> **DATASET CONTENT**
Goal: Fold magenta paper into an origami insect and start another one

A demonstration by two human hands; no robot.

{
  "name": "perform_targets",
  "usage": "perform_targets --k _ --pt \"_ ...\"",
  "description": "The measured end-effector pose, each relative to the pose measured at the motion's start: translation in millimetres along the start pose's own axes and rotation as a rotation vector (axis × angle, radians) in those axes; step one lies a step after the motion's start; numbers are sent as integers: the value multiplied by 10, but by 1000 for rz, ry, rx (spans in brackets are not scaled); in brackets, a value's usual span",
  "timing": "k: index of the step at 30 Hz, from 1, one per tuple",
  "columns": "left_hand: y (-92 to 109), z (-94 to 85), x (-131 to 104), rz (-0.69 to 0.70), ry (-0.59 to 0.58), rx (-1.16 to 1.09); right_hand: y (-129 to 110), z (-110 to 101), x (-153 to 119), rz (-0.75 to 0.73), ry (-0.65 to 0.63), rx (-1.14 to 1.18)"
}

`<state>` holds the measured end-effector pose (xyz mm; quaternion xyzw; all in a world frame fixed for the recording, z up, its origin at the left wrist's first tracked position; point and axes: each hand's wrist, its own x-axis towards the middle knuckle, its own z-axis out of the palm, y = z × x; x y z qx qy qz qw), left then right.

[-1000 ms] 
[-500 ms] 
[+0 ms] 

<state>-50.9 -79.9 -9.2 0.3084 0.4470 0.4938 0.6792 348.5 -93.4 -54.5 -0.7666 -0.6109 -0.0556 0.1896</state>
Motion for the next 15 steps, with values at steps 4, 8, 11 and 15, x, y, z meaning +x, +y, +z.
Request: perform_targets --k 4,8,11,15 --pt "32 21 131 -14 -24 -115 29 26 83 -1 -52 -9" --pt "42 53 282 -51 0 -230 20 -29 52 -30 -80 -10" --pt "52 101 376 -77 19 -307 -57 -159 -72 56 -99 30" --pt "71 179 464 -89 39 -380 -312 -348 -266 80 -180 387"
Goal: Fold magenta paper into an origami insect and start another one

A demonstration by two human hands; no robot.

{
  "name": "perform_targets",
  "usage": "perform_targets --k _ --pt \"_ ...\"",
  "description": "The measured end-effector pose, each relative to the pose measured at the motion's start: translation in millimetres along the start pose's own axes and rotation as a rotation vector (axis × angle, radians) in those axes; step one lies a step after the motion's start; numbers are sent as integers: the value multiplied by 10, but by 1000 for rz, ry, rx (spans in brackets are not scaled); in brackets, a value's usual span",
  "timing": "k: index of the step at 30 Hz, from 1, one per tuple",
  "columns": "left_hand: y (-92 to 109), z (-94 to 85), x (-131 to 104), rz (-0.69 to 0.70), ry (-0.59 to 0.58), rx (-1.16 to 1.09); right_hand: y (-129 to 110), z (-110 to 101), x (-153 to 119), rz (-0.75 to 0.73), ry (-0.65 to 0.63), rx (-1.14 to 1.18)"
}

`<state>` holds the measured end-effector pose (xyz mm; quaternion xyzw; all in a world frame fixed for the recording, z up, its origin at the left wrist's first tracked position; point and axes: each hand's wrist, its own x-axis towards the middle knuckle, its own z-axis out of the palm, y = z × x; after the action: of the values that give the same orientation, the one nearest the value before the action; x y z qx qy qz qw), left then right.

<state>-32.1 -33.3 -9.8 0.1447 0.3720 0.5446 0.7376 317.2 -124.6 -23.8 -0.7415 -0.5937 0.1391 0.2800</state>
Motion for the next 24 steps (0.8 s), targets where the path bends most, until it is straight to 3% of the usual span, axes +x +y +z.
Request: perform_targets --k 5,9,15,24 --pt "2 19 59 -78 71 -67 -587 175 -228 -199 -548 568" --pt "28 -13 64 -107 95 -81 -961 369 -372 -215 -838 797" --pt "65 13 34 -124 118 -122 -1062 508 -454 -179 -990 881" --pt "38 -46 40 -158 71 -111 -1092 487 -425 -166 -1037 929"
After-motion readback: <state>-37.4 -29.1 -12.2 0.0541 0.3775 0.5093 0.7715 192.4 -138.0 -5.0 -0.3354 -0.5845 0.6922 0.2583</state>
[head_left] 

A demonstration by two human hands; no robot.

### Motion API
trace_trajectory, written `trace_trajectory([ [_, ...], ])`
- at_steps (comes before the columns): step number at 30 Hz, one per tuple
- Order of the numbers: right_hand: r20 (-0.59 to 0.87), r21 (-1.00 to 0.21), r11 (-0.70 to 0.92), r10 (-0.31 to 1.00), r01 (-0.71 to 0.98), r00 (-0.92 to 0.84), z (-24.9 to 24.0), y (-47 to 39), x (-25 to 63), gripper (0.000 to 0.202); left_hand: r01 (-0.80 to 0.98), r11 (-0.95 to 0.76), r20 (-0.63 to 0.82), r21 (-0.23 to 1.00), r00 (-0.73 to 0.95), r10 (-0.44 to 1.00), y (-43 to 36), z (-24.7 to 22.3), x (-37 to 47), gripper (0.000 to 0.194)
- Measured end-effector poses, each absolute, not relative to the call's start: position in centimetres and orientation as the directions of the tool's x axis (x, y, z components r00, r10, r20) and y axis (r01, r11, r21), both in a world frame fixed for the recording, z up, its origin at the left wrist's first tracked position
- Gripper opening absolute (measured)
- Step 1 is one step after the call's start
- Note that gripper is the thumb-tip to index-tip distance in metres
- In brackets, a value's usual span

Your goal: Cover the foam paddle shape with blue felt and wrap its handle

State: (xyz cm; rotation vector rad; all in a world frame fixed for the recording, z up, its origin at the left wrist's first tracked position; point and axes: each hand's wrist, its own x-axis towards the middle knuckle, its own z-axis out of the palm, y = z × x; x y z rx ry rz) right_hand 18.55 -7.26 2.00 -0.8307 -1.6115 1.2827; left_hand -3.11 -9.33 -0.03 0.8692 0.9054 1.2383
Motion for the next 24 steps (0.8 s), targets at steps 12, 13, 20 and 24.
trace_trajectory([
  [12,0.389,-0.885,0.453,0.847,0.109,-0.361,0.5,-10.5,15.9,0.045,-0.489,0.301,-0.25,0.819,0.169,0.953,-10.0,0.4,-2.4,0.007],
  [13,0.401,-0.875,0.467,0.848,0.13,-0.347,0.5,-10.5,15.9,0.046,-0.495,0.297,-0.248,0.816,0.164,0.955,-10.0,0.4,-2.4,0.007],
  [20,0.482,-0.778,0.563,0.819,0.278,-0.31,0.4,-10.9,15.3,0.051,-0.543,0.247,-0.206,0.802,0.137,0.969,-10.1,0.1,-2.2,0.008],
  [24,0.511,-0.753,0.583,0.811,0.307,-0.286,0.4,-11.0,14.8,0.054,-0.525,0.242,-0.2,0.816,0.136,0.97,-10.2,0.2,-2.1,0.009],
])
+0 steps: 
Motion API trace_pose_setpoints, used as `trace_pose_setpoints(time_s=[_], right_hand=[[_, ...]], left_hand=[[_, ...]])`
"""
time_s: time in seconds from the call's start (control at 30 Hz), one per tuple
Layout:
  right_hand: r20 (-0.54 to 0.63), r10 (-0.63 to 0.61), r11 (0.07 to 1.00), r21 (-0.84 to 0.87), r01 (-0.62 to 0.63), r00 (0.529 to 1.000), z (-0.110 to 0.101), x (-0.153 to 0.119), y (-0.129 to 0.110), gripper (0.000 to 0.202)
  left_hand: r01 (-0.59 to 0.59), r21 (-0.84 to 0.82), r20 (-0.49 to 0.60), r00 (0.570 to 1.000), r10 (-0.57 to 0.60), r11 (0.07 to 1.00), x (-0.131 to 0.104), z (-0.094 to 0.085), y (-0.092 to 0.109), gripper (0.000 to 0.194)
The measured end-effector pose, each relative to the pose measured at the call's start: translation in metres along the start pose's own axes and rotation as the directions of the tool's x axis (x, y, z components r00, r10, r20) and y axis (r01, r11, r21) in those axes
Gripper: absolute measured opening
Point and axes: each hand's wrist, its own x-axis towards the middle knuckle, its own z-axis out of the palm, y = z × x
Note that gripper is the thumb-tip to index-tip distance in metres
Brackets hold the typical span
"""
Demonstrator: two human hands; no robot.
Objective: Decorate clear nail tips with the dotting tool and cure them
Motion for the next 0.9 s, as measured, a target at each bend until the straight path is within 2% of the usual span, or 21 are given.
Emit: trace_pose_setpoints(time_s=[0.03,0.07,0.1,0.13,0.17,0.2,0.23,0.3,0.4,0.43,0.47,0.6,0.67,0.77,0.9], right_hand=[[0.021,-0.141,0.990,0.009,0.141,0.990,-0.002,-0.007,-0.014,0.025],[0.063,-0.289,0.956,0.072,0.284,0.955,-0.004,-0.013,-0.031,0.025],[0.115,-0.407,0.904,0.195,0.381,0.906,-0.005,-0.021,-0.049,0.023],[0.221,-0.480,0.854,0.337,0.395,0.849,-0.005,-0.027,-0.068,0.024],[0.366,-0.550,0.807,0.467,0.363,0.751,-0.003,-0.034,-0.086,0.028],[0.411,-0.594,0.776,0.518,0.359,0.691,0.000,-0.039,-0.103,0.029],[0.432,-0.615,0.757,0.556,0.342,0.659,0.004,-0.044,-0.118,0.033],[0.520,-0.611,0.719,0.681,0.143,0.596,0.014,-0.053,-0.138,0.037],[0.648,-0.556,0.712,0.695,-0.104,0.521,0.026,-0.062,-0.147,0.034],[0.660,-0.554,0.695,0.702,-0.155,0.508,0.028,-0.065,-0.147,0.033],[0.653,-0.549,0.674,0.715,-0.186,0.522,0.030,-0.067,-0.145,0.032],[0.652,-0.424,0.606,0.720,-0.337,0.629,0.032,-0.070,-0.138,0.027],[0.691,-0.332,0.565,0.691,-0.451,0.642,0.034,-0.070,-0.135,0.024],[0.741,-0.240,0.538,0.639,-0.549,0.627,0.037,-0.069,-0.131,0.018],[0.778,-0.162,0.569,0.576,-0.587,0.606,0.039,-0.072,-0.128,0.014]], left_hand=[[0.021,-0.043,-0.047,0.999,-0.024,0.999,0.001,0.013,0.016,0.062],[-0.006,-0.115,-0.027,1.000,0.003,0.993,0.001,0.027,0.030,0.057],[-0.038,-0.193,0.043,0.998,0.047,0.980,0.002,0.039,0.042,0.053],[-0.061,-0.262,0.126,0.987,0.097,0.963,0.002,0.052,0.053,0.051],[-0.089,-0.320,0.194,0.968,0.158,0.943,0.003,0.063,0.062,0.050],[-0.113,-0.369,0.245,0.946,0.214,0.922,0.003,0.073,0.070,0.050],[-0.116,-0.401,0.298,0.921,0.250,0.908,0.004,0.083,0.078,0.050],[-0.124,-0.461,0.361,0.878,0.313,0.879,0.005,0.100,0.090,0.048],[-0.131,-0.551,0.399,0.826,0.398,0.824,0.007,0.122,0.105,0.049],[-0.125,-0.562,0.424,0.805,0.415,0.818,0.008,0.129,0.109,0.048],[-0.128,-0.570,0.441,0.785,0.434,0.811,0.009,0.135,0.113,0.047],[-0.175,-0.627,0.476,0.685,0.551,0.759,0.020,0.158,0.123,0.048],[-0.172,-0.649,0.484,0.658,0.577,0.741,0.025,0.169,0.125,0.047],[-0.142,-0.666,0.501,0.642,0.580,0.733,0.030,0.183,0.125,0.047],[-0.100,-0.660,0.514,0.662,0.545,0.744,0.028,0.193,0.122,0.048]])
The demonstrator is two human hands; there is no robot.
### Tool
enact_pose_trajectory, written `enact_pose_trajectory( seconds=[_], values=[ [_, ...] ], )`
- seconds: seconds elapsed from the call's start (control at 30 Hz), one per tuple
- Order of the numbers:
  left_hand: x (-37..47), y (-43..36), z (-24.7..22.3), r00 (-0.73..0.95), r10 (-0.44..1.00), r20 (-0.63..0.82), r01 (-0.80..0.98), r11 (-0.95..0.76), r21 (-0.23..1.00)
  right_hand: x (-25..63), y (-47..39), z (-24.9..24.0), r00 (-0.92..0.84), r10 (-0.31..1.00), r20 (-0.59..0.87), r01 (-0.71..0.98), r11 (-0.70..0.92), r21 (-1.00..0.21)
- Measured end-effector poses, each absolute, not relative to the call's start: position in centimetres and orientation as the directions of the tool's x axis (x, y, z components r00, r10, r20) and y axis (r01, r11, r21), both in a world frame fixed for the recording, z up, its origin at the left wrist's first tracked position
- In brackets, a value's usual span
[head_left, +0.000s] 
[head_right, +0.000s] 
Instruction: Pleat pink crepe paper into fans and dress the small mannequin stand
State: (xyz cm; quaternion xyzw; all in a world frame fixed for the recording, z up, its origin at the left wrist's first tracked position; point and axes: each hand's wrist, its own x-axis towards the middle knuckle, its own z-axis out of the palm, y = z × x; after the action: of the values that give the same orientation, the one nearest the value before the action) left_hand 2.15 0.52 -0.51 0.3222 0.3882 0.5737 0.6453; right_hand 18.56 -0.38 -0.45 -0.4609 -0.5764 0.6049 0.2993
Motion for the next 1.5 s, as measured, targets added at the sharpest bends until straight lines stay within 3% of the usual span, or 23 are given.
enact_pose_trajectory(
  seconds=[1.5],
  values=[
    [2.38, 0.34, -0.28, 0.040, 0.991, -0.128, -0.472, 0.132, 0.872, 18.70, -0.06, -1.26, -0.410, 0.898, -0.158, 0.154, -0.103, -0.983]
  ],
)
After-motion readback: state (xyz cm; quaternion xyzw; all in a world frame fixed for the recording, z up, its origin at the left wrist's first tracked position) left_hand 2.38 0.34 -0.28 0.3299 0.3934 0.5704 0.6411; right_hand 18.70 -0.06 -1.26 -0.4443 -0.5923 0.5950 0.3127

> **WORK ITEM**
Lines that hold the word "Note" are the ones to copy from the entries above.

> **PROBLEM SOLUTION**
- Note that gripper is the thumb-tip to index-tip distance in metres
Note that gripper is the thumb-tip to index-tip distance in metres

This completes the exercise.